- Second baseman
- Born: September 6, 1860 Elizabeth, New Jersey
- Died: January 22, 1940 (aged 79) Phillipsburg, New Jersey
- Batted: RightThrew: Right

MLB debut
- April 30, 1884, for the Altoona Mountain City

Last MLB appearance
- August 27, 1884, for the Pittsburgh Stogies

MLB statistics
- Batting average: .224
- Home runs: 1
- Runs scored: 21
- Stats at Baseball Reference

Teams
- Altoona Mountain City (1884); Kansas City Cowboys (1884); Chicago Browns/Pittsburgh Stogies (1884);

= Charlie Berry (second baseman) =

American baseball player (1860–1940)

Charles Joseph Berry (September 6, 1860 – January 22, 1940) was an American second baseman in Major League Baseball whose career consisted of one season in the Union Association. He was born in Elizabeth, New Jersey.

In his one-season, Berry batted .224 (38-for-170) with one home run and 21 runs in 43 games played. After the conclusion of his professional sports career, he worked for the Ingersoll Rand Company.

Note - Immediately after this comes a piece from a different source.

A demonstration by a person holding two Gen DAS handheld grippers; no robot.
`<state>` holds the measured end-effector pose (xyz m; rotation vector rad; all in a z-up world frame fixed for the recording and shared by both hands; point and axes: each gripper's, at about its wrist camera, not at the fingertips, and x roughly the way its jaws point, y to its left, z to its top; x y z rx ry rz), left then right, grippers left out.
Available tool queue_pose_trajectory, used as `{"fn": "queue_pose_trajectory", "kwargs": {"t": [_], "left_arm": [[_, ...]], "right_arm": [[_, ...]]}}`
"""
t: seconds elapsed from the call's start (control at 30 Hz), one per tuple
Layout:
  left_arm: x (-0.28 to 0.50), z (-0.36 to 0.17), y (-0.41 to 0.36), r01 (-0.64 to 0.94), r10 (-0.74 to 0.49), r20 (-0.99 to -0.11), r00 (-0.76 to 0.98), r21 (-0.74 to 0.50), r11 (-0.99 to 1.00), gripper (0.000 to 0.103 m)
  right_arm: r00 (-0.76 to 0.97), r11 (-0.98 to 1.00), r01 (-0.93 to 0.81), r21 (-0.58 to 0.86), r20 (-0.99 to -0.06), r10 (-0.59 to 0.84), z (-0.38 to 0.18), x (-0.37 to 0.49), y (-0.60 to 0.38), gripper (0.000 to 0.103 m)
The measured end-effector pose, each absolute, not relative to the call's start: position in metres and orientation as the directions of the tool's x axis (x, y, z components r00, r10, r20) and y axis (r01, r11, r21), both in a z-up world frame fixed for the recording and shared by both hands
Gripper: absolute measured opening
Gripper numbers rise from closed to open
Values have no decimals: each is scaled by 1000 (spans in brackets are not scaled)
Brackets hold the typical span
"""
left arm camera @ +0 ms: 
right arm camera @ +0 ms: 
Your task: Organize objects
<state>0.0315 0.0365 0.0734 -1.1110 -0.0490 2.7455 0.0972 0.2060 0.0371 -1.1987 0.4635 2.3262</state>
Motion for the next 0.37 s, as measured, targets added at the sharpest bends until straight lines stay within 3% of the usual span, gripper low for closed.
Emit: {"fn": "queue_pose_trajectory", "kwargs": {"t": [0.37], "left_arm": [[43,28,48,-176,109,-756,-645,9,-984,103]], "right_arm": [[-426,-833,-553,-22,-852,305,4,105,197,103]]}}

Berry died in Phillipsburg, New Jersey at the age of 79, and was buried at the Mount Olivet Cemetery in Elizabeth, New Jersey.

His son, Charlie Jr., was more successful in professional sports. He played both baseball and football on a major league level and later became an American League umpire and a head linesman for the NFL.